„Kocioł” nie dla Ruchu!

Kwietniowy mecz „Niebieskich” z Wisłą Kraków odbędzie się w Gliwicach. Długie negocjacje ze Stadionem Śląskim zakończyły się fiaskiem.


Miało być piłkarskie święto z udziałem dwóch kilkunastokrotnych mistrzów Polski, zaprzyjaźnionych ze sobą kibiców i drużyn walczących dziś o ekstraklasę, stojące pod znakiem próby bicia XXI-wiecznego rekordu frekwencji w polskiej piłce ligowej, ale z tych planów nic nie wyszło. Wczoraj fiaskiem zakończyły się długie negocjacje zarządu Ruchu z władzami spółki zarządzającej Stadionem Śląskim dotyczące rozegrania 22 kwietnia meczu z Wisłą Kraków.
„Wszyscy w Klubie chcieliśmy się podjąć tego wyzwania i zrobić coś spektakularnego. Miało być wielkie piłkarskie święto, pozostał wielki żal” – napisał Tomasz Ferens, rzecznik „Niebieskich”.

A było blisko…

Przed dwoma tygodniami chorzowianie po kilkustronnym spotkaniu, m.in. z wicemarszałkiem województwa Łukaszem Czopikiem, informowali, że są blisko porozumienia.
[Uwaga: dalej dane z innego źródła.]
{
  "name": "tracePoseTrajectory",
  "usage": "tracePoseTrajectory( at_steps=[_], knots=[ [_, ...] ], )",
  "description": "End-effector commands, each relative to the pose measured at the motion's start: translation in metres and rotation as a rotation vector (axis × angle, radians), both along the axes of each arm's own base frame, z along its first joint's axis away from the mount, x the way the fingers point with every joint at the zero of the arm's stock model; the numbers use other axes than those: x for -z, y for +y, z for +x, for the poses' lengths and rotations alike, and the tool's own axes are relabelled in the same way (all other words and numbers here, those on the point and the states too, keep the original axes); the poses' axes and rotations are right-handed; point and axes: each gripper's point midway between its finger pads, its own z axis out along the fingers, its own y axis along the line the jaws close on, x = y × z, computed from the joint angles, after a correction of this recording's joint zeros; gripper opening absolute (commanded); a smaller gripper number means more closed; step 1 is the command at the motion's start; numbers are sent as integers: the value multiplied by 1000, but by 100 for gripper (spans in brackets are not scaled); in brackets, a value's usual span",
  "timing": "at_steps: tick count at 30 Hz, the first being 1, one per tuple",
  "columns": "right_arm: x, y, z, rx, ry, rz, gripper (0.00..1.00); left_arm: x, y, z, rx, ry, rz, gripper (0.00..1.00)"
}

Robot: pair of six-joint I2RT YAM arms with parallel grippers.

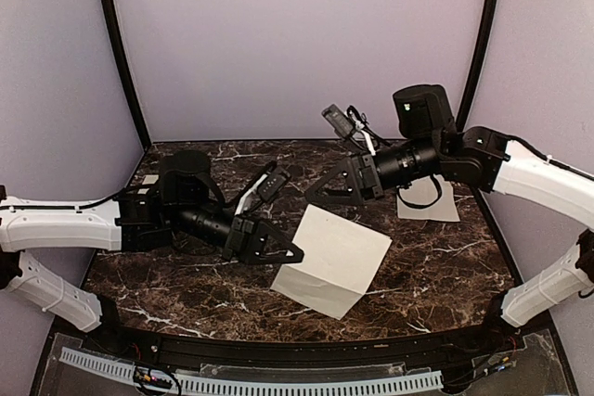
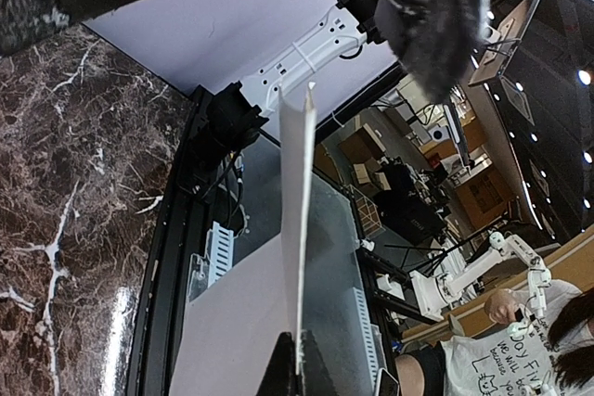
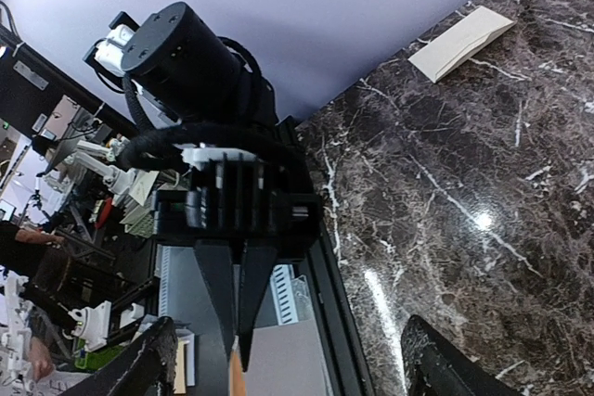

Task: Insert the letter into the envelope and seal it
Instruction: Fold the letter.

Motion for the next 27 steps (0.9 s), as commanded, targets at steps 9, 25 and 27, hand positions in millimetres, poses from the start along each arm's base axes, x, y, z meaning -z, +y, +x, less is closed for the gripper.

Zaakceptowana została – wynosząca około 80 tysięcy złotych – kwota czynszu, jaki Ruch uiściłby spółce za wynajem obiektu.
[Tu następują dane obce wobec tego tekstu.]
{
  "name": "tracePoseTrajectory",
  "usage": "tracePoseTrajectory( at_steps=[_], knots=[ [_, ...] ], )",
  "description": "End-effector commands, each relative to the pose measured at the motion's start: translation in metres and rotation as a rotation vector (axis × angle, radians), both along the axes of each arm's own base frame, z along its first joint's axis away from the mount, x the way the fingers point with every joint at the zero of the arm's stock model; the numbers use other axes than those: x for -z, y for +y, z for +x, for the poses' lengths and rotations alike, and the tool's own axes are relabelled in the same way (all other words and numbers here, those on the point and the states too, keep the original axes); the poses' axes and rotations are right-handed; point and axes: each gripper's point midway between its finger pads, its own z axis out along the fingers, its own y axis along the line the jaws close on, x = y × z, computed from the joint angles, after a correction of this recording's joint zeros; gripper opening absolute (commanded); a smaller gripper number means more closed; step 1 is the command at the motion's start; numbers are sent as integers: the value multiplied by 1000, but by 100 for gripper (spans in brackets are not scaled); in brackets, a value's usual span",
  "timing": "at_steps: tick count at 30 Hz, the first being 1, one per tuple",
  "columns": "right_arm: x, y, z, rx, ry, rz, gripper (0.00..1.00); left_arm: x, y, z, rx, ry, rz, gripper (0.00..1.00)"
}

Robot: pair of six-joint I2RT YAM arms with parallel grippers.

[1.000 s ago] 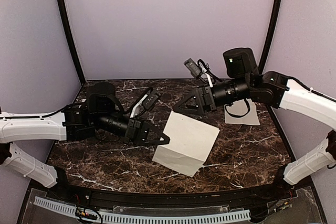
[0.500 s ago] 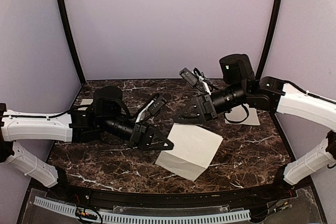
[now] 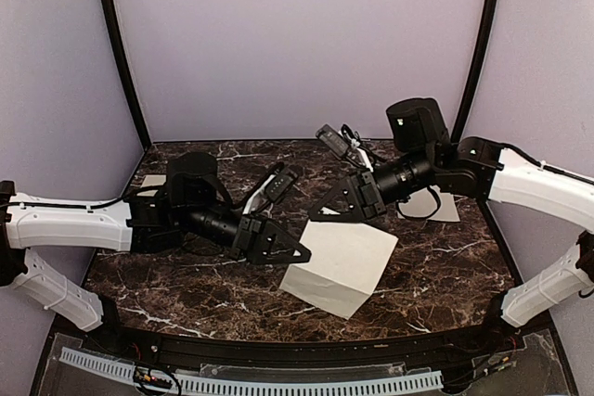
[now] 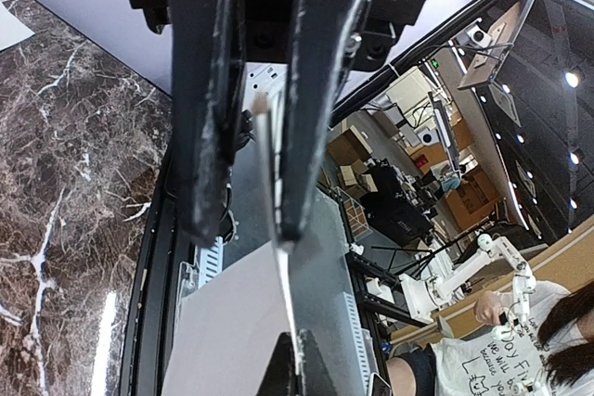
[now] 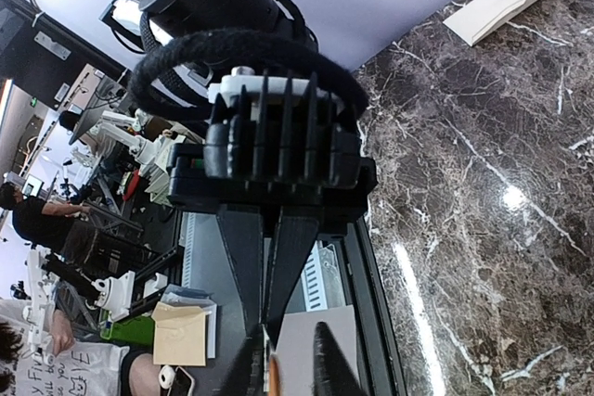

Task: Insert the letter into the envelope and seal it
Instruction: Fold the letter.

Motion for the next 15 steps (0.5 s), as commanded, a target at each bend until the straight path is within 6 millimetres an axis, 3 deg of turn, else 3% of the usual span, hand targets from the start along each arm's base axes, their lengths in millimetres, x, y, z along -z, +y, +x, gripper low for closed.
tracePoseTrajectory(
  at_steps=[1,3,4,5,9,13,15],
  knots=[
    [-9,-3,-11,-27,-23,36,4,-13,1,-8,23,-16,-50,0],
    [-11,-4,-11,-20,-26,39,0,-13,0,-7,18,-15,-50,3],
    [-12,-6,-12,-17,-31,42,0,-15,0,-6,16,-18,-56,9],
    [-13,-7,-12,-16,-34,42,0,-17,-1,-6,13,-18,-58,24],
    [-14,-9,-14,-19,-39,42,0,-28,-4,0,-9,-39,-94,42],
    [-15,-11,-16,-21,-42,46,0,-29,-12,14,-71,-61,-87,41],
    [-16,-13,-16,-14,-45,49,0,-27,-16,20,-88,-57,-77,34]
  ],
)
Od tamtej pory między Cichą a „Kotłem Czarownic” trwała wymiana projektów umów, w których ciągle znajdowały się zapisy różniące dwa podmioty – m.in. związane z koniecznością zabezpieczenia bieżni czy – przede wszystkim – wzięcia odpowiedzialności za ewentualne szkody sięgające nawet zamknięcia obiektu i uniemożliwiające odbycie zakontraktowanych już imprez lekkoatletycznych (drużynowe mistrzostwa Europy, Diamentowa Liga). Prezes Ruchu, Seweryn Siemianowski, już w ubiegłym tygodniu sygnalizował na antenie „Radia Piekary”, że w umowie nie może być zapisów grożących karami i odszkodowaniami oznaczającymi de facto… zamknięcie klubu.
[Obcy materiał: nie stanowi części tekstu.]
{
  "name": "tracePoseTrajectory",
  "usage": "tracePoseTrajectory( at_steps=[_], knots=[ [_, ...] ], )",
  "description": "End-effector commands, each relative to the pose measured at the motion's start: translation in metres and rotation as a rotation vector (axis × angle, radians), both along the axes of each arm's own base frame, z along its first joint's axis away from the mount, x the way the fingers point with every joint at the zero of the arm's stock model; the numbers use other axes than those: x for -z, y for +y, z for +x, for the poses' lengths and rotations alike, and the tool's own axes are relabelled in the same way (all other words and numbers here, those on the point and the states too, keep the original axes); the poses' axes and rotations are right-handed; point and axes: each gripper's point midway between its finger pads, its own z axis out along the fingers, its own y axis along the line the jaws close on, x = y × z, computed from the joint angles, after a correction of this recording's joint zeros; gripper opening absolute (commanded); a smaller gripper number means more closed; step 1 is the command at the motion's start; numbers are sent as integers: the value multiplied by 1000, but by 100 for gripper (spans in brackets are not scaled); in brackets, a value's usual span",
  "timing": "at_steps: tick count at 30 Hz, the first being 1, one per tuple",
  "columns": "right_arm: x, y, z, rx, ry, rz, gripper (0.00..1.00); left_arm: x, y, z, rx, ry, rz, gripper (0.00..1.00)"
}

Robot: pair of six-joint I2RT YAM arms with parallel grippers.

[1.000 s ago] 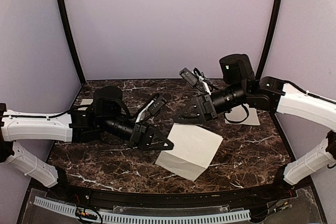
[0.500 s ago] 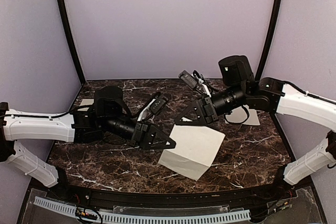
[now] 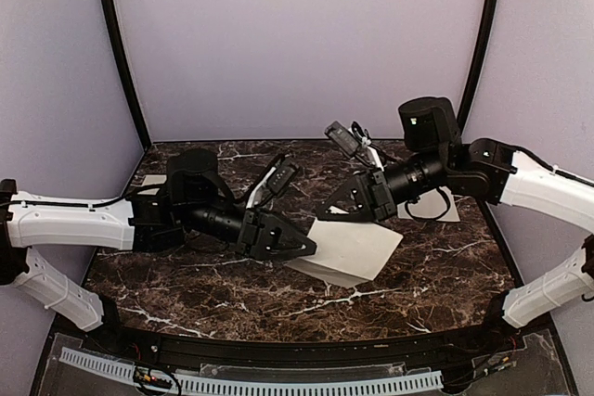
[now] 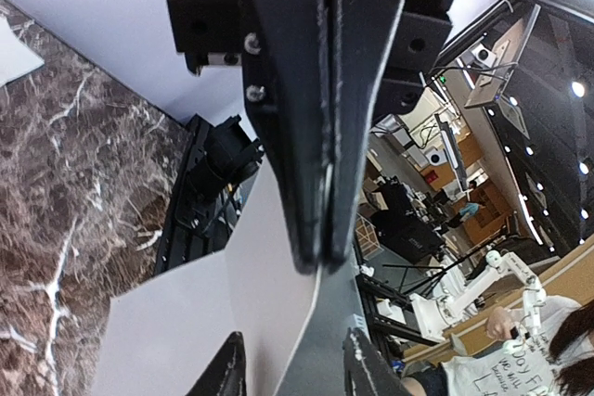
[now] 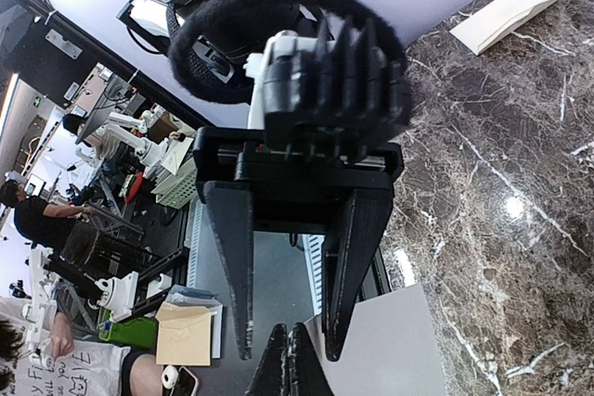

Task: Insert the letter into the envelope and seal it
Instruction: Fold the letter.

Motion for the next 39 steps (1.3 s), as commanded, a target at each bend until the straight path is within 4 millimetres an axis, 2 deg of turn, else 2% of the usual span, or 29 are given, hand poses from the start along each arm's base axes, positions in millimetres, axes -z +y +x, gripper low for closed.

Czas płynął, decyzja musiała zapaść najpóźniej dziś, na miesiąc przed spotkaniem, jako że wynika to z ustawy o bezpieczeństwie imprez masowych i konieczności złożenia wniosku o nią. Przy Cichej nie ukrywali, jak wielkie byłoby to wyzwanie organizacyjne do podjęcia w tak krótkim czasie. Już kilkanaście dni temu, ponosząc pewne koszty, polecili firmie obsługującej ich system biletowy o przymiarkę do „Kotła Czarownic”, by w razie zawarcia umowy ze Śląskim móc natychmiast rozpocząć sprzedaż biletów. Szacowano, że musi się ich sprzedać 30 tysięcy, by klub wyszedł na zero. Wisła też deklarowała wolę współpracy, m.in. w zakresie poszukiwań najemców na część skyboxów. Teraz jednak to już bez znaczenia.

Nie wezmą ryzyka

„Niestety Strony nie były w stanie osiągnąć kompromisu w zakresie rozkładu ciężaru odpowiedzialności związanej z ewentualnymi uszkodzeniami Stadionu Śląskiego, które mogłyby zagrozić organizacji wcześniej zaplanowanych imprez lekkoatletycznych, co w konsekwencji rodziłoby konieczność poniesienia potencjalnie wielomilionowych kosztów związanych z przeniesieniem tychże imprez. Ani Ruch, ani Stadion Śląski nie są w stanie przyjąć na siebie takiego ryzyka i takiej odpowiedzialności. Ruch od kilku lat jest mozolenie odbudowywany, dlatego narażanie Klubu byłoby wielką nieodpowiedzialnością” – oświadczył klub z Cichej (pisownia oryginalna), dziękując włodarzom „Kotła Czarownic” za prowadzone negocjacje.

Czyli Gliwice

Tym samym nie powiodła się próba choć pojedynczego powrotu na chorzowską ziemię i mecz z Wisłą zostanie rozegrany na stadionie zastępczym w Gliwicach przy niespełna 10-tysięcznej publiczności. „Władzom KS Ruch Chorzów dziękujemy za prowadzone negocjacje i mamy nadzieję, że w przyszłości podejmiemy kolejne próby organizacji wybranych meczów Niebieskich na chorzowskim gigancie” – oświadczyli włodarze Stadionu Śląskiego.
A po wszystkim rodzi się pytanie, czy ligowa piłka kiedykolwiek zagości na zmodernizowanym Stadionie Śląskim, skoro nie powiodło się to teraz mimo tak dużej determinacji Ruchu i meczu, w kontekście którego nie mogło być mowy o kibicowskich antagonizmach.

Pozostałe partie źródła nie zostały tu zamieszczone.